Instructions for the task: From the data below, retype exactly the lines starting with the one that contains "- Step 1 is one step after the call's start" and ending with the one that contains "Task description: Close", both included.
______________________________
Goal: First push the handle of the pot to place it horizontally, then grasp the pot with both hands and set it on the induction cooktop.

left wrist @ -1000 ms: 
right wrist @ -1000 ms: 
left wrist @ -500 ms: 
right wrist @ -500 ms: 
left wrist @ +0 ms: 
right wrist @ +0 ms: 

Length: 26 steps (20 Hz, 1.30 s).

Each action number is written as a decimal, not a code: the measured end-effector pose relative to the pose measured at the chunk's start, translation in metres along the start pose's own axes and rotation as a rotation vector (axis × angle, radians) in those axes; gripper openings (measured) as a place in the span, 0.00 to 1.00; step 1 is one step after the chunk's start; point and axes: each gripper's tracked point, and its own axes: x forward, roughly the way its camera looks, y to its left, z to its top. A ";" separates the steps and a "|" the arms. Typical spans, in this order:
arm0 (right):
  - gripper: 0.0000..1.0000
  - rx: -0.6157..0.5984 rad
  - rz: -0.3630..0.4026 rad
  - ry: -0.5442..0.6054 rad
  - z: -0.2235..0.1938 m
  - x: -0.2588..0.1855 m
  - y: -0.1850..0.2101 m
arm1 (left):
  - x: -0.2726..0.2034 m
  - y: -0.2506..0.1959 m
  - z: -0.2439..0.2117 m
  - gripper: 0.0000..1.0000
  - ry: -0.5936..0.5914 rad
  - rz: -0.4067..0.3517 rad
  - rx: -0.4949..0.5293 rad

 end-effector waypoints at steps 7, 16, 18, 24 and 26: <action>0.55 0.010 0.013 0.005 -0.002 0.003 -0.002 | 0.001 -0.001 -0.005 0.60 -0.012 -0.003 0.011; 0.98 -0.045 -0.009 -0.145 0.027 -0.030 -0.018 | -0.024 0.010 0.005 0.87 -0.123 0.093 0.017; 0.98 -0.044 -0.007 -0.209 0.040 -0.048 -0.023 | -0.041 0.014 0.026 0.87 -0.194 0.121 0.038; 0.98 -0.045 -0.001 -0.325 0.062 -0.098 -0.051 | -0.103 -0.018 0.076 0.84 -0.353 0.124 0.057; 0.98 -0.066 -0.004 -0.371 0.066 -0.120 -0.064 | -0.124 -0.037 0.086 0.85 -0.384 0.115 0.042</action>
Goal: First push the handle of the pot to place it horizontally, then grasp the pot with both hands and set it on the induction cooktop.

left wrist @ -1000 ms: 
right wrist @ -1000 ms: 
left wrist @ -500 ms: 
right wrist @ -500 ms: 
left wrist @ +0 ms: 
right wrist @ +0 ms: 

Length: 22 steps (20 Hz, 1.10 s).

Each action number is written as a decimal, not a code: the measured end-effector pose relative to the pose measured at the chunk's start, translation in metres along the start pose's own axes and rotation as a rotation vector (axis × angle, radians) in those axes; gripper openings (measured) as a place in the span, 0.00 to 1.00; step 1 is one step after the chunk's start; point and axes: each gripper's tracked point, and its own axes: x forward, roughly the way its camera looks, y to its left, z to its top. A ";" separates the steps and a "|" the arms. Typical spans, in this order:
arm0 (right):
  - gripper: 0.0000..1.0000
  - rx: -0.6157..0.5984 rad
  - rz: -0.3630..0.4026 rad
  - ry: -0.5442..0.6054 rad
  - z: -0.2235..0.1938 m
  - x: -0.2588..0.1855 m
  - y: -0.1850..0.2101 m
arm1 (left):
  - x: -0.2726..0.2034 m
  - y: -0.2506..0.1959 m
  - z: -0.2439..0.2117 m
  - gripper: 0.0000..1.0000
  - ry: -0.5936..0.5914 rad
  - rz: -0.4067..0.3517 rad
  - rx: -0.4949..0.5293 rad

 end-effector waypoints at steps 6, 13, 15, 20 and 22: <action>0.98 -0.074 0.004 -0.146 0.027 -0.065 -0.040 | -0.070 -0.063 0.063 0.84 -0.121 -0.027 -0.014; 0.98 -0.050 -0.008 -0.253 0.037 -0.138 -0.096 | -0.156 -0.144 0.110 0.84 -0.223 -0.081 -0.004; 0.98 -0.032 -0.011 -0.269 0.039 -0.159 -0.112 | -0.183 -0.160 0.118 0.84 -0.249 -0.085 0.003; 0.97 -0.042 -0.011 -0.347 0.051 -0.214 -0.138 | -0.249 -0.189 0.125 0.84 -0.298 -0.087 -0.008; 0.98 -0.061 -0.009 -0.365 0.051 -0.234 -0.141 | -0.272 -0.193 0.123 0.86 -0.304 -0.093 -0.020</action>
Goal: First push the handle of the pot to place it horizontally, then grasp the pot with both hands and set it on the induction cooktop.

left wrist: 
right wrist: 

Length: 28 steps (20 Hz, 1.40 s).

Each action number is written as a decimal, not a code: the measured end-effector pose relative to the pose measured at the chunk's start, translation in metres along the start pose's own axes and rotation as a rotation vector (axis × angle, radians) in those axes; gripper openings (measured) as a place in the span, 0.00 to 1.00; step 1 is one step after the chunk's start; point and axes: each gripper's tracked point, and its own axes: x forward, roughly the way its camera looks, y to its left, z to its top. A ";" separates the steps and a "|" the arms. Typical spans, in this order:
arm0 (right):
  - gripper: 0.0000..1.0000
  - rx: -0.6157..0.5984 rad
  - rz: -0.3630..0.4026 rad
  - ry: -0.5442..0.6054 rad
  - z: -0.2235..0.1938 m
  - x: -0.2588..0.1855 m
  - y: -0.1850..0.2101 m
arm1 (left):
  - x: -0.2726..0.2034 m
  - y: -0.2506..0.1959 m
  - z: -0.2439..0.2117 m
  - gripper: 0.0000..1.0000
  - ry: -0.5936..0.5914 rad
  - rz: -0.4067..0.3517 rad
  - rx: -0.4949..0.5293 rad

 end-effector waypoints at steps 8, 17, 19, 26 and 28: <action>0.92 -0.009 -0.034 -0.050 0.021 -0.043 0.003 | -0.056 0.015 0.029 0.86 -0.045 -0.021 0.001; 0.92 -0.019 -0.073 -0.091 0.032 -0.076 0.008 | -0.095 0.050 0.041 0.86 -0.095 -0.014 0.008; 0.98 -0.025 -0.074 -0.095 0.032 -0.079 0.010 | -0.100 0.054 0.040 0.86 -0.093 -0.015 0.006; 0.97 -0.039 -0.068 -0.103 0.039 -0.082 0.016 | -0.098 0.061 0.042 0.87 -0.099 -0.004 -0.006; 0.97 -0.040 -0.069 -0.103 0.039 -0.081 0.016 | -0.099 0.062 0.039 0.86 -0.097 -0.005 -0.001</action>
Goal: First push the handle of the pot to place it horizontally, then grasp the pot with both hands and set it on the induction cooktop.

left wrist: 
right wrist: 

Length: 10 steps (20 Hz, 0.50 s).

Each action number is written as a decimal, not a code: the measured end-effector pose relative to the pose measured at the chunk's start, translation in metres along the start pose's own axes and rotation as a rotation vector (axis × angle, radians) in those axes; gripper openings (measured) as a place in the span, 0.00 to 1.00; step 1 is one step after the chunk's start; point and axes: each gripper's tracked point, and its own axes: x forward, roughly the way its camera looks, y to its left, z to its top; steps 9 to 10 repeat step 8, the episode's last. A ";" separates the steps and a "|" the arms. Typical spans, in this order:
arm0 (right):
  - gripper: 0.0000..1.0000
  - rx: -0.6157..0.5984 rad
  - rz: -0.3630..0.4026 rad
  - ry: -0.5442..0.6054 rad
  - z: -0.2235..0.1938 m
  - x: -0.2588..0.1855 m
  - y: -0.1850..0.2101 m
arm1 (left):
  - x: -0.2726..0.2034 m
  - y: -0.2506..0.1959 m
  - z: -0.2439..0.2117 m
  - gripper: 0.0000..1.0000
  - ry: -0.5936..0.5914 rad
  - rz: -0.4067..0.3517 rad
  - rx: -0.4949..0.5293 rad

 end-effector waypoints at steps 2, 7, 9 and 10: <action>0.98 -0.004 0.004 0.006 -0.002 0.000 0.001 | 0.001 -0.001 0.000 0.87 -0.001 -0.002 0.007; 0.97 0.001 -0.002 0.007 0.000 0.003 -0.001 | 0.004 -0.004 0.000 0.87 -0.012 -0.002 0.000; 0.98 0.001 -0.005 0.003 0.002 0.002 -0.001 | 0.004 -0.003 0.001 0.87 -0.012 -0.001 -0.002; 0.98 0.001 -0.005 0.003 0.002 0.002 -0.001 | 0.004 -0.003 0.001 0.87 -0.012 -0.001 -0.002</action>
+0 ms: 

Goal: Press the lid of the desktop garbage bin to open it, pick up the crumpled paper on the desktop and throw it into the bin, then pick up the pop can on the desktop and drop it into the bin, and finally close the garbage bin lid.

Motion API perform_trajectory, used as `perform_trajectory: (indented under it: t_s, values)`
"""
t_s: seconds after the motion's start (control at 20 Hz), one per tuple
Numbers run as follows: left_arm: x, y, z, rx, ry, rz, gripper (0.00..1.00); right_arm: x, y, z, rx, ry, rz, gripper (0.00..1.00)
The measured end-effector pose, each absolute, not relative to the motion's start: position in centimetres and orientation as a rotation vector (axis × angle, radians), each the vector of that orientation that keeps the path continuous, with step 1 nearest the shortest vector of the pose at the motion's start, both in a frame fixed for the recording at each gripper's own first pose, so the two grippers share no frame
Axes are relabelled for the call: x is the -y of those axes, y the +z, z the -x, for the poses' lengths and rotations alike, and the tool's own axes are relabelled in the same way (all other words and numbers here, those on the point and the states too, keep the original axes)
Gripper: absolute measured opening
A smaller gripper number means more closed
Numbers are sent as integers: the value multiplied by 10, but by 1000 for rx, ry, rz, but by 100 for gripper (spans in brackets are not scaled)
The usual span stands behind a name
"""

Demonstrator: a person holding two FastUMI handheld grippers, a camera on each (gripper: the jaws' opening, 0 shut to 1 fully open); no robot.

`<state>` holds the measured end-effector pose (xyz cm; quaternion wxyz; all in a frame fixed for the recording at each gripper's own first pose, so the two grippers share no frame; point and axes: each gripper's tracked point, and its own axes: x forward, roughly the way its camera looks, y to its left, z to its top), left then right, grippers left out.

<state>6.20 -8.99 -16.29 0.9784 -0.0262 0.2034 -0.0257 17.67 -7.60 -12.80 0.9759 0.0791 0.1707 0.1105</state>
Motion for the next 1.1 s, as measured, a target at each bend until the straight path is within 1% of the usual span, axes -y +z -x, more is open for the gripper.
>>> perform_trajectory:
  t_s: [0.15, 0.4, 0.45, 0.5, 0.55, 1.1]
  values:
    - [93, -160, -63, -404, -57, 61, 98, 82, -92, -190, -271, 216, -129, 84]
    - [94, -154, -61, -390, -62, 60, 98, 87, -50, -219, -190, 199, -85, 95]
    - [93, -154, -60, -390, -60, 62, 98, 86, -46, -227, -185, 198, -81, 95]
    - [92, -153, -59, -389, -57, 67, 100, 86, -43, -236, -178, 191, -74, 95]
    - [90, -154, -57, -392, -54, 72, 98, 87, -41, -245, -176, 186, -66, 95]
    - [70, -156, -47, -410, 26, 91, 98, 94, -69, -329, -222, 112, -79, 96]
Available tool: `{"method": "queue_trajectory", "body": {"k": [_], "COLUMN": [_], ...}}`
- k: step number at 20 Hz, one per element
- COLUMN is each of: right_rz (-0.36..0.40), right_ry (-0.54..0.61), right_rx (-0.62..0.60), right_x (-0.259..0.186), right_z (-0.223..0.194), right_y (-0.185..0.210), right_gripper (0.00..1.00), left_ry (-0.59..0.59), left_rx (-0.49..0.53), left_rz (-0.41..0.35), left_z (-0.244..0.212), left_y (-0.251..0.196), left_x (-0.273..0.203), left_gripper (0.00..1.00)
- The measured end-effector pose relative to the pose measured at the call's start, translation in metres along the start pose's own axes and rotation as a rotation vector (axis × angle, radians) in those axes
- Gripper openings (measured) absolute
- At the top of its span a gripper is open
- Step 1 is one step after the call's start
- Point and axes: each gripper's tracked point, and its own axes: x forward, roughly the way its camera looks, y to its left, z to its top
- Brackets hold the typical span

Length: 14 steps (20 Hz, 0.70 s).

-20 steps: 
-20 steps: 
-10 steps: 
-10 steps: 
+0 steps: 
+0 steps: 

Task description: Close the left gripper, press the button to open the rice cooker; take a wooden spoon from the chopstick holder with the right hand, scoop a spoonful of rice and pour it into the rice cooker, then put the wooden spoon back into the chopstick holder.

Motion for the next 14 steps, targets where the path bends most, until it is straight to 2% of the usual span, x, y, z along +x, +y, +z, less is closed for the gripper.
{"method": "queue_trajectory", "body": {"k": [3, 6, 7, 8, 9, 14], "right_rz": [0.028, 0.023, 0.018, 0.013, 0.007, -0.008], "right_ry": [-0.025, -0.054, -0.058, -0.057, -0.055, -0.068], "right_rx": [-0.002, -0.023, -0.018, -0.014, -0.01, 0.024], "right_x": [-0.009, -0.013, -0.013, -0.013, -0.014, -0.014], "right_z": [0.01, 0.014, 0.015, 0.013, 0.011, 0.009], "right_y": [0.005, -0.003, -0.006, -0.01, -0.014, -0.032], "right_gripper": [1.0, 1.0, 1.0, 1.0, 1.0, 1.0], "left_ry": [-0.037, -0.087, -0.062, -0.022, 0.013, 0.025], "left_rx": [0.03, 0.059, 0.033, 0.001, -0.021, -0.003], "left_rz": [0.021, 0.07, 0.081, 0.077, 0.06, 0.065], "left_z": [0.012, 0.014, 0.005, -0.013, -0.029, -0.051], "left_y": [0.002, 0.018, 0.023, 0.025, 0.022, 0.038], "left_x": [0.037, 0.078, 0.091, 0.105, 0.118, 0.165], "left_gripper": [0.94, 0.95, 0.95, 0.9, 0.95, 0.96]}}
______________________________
Reply:
- Step 1 is one step after the call's start
- Point and axes: each gripper's tracked point, and its own axes: x forward, roughly the way its camera looks, y to its left, z to its top
- Brackets hold the typical span

Length: 14 steps (20 Hz, 0.70 s).

-20 steps: 
-20 steps: 
-10 steps: 
-10 steps: 
+0 steps: 
+0 steps: 

Task description: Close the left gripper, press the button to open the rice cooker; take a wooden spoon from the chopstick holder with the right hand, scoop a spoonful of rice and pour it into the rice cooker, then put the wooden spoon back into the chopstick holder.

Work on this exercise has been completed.